Hubo un tiempo en el que los jóvenes iban (íbamos) a fiestas en busca de un buen rato, un ligue, unas copas, unas risas con los amigos... Había incluso quien iba a bailar y yo le respetaba desde la quietud de la barra. Pero ahora todo hay que complicarlo y cuando no se ponen a saltar a una piscina desde el balcón de la cuarta planta de un hotel de Mallorca, se citan con un contagiado de coronavirus para ver si tienen ‘suerte’ y se lo pillan. Todo ello, bien grabadito en una story de Instagram, claro.
Lo llaman ‘fiestas covid’ y por ahora solo se han detectado en los Estados Unidos del infame Donald Trump. Nada puede llegar a extrañarnos de un país con un presidente de ese pelaje y en el que denominan football a un deporte que se juega fundamentalmente con las manos y soccer... al fútbol de verdad; allí todo puede ser. Pero, claro, aquí somos muy de importar las mayores mamarrachadas con tal de que sean made in EEUU y no creo que tardemos en ver un titular de ese pelo a este lado del Atlántico.
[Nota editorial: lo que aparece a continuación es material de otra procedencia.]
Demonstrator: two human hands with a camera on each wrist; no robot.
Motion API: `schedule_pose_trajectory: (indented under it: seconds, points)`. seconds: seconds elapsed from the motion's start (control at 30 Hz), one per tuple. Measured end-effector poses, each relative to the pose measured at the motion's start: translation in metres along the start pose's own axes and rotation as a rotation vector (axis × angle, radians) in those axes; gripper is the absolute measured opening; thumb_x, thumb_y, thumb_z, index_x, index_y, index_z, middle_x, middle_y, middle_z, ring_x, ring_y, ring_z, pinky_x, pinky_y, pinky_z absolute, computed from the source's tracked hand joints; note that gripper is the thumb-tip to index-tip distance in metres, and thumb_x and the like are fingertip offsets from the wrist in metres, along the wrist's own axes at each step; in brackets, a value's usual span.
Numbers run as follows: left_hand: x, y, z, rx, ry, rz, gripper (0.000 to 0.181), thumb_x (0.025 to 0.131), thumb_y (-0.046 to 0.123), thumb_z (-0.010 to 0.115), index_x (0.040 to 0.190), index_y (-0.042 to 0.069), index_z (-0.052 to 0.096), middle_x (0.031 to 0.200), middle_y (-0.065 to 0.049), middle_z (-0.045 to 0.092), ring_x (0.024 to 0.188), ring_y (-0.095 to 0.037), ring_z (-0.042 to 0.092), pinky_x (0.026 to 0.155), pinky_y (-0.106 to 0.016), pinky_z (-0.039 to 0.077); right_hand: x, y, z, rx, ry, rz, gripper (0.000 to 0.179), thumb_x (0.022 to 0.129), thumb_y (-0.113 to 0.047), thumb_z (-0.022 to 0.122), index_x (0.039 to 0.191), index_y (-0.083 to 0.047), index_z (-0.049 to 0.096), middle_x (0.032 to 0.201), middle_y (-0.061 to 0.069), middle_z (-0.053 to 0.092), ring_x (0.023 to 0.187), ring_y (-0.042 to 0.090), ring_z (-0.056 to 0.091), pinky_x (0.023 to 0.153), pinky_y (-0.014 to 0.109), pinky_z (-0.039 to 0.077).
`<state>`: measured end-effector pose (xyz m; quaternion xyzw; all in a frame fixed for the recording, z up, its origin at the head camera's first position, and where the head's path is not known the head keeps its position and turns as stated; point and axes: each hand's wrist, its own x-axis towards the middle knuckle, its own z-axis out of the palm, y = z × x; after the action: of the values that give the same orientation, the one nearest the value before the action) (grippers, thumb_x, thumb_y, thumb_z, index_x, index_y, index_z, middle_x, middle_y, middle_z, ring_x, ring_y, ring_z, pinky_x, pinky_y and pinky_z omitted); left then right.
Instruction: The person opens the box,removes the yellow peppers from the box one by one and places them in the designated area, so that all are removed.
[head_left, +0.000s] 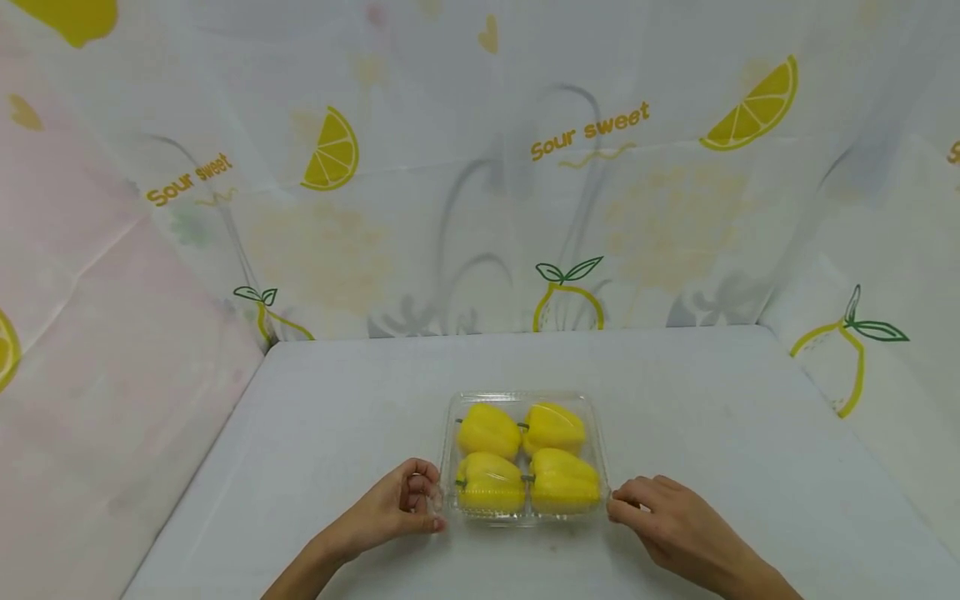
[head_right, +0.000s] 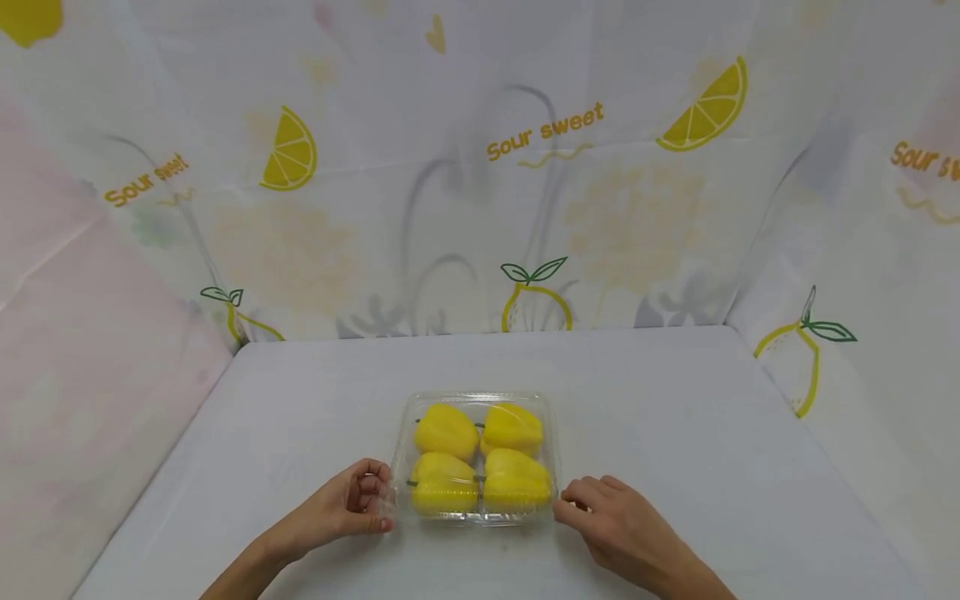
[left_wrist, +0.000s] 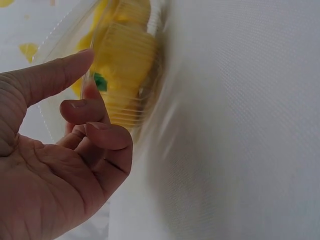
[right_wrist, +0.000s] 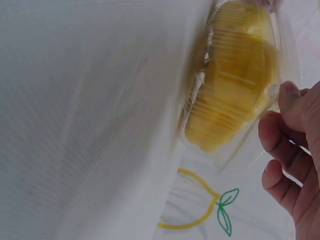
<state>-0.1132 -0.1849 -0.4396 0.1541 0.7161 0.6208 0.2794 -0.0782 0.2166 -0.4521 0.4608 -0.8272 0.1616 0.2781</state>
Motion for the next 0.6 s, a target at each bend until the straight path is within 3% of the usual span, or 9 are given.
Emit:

Hace unas semanas murió un treintañero por covid tras ir a una de esas fiestas en San Antonio (Texas). Cuentan que los chavales acuden a ellas bajo el convencimiento de que a ellos el coronavirus no les va a hacer ni toser una noche y la supuesta ‘diversión’ pasa por ver cuántos se contagian y, de ese modo, se convierten en inmunes al bicho de marras. Más allá de que sean incapaces de meter en la ecuación a sus padres y abuelos, a los que el coronavirus que ellos lleven a casa sí puede matar con más facilidad, me sorprende que no hayan leído ni una línea para saber que se desconoce todavía cuánto tiempo dura la inmunidad y que también mata a jóvenes. 
Mal, muy mal le va a ir a la humanidad con estas nuevas generaciones de lerdos que son incapaces de leer un periódico para ir por la vida con algo más de información que la que les entra por los ojos en los segundillos que dura un TikTok o una de sus stories; los más avezados hasta se leerán unos hilos de Twitter y se meterán cerca de un millar de caracteres entre pecho y espalda.
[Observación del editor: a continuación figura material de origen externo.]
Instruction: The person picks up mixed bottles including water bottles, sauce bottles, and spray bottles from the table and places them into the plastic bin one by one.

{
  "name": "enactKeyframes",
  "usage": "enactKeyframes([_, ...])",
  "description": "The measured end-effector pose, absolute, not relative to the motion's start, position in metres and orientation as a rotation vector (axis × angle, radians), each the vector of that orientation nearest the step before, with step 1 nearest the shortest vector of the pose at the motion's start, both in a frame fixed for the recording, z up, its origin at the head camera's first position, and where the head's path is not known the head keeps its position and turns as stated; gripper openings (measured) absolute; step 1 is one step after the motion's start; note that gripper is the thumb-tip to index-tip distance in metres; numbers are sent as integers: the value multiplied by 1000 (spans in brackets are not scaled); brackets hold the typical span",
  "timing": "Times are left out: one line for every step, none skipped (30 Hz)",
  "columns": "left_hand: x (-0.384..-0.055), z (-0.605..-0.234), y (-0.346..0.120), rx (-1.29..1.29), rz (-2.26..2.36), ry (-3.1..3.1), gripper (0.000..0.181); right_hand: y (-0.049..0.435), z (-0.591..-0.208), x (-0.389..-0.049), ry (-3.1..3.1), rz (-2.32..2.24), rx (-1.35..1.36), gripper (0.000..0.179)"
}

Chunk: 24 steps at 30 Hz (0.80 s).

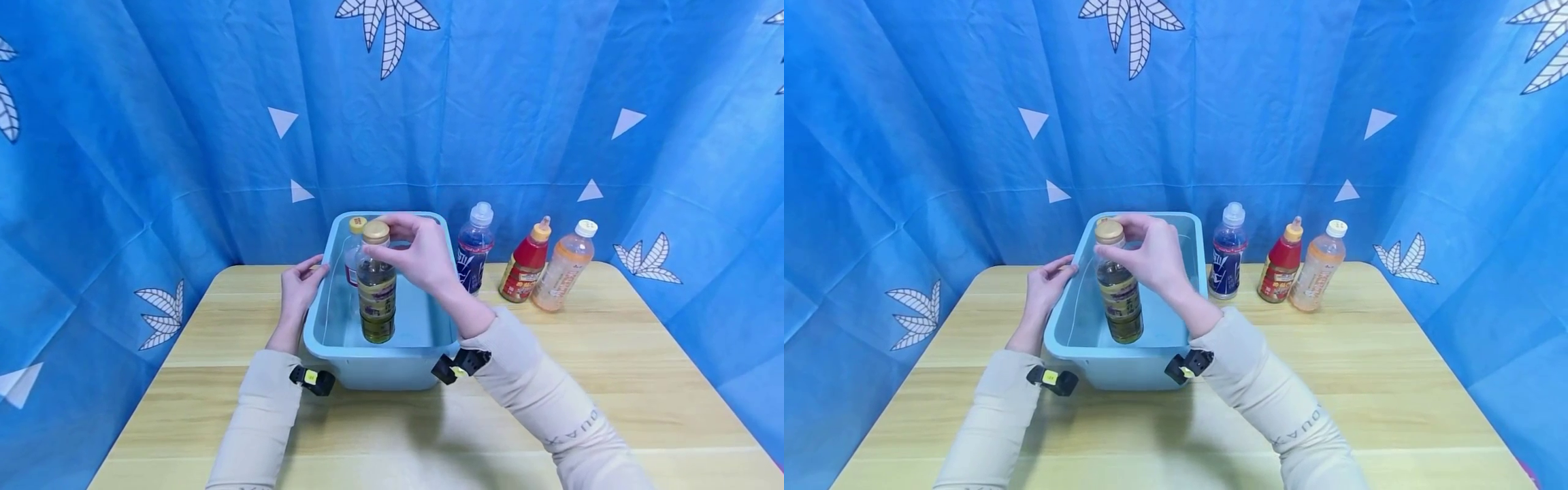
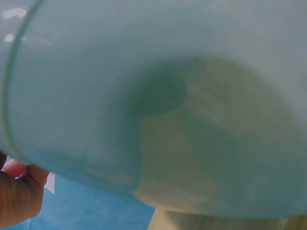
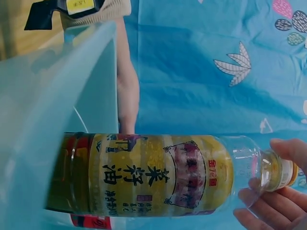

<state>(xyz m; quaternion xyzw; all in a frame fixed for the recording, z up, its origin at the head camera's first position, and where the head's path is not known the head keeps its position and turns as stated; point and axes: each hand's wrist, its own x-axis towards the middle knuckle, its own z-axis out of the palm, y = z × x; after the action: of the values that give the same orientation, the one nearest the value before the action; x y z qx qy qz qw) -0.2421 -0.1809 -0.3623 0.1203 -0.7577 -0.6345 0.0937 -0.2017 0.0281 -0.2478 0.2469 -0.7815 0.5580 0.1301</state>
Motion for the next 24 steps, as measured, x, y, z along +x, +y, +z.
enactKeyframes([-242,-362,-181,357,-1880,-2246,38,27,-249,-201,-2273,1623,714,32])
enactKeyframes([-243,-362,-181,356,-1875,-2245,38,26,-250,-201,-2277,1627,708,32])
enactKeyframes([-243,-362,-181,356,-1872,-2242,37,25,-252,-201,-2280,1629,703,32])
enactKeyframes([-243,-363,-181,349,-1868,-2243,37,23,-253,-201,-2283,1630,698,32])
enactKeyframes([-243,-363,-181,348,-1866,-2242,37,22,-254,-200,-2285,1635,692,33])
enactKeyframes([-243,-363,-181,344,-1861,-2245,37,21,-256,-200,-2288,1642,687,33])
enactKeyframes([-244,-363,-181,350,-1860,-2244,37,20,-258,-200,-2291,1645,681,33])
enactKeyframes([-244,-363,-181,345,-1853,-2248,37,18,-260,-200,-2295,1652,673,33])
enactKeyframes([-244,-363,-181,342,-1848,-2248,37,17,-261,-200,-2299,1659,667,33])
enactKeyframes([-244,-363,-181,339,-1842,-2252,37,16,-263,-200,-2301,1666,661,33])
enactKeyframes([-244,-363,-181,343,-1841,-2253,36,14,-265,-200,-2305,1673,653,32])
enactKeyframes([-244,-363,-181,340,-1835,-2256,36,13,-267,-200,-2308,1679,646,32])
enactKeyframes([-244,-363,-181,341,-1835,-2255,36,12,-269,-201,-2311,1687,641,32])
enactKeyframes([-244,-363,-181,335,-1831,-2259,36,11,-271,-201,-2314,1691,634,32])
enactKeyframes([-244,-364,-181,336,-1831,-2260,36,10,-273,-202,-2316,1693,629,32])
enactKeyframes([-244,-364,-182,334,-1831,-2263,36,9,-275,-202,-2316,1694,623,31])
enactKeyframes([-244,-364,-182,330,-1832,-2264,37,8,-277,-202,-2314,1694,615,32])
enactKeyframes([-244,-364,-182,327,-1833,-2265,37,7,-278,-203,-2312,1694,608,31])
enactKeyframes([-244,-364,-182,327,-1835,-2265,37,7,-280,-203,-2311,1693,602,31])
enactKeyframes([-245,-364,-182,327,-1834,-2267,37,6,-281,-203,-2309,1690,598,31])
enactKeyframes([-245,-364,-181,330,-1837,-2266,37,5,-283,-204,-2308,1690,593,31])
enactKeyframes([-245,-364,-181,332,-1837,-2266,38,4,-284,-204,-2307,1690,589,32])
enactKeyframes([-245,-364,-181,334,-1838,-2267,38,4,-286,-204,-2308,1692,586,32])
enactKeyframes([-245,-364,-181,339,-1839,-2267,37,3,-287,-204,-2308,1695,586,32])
En España no hacemos fiestas covid –que se sepa todavía–, pero ya hemos visto terrazas a rebosar, pubs desmadrados y aberraciones de todo tipo. Como cuando no había un virus asesino por ahí danzando, uno que hace nada se encargó de colapsar nuestros hospitales, de recluirnos en casa durante casi tres meses y de llevarse por delante miles de vidas.